What you need to do:
Skip the images and repeat every entry word for word.

The records:
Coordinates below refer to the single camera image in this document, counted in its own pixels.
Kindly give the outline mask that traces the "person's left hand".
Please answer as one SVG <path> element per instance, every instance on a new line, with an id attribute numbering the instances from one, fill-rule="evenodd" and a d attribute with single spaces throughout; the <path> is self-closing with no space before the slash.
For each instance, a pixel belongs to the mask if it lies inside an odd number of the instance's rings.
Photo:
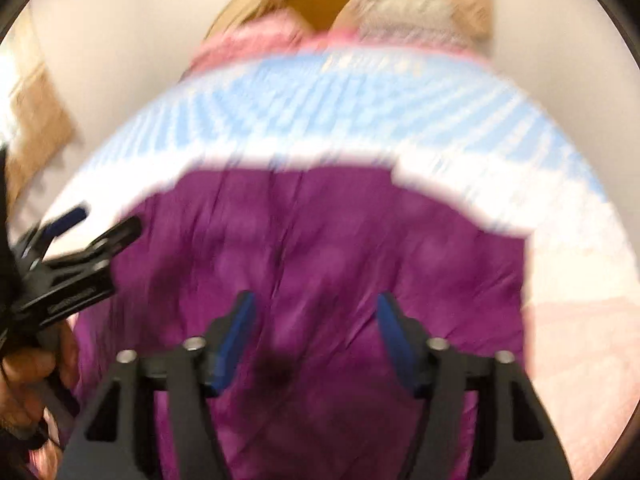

Answer for this exercise:
Coordinates below refer to the single camera image in this document, counted in its own pixels.
Kindly give the outline mask that traces the "person's left hand".
Please answer as one SVG <path> element per instance, every instance on a new line, with an id attribute numbering the instances from one, fill-rule="evenodd" and a d attribute with single spaces throughout; the <path> is self-closing with no space before the slash.
For each instance, a pixel belongs to the mask if it lies inside an odd number of the instance's rings.
Photo:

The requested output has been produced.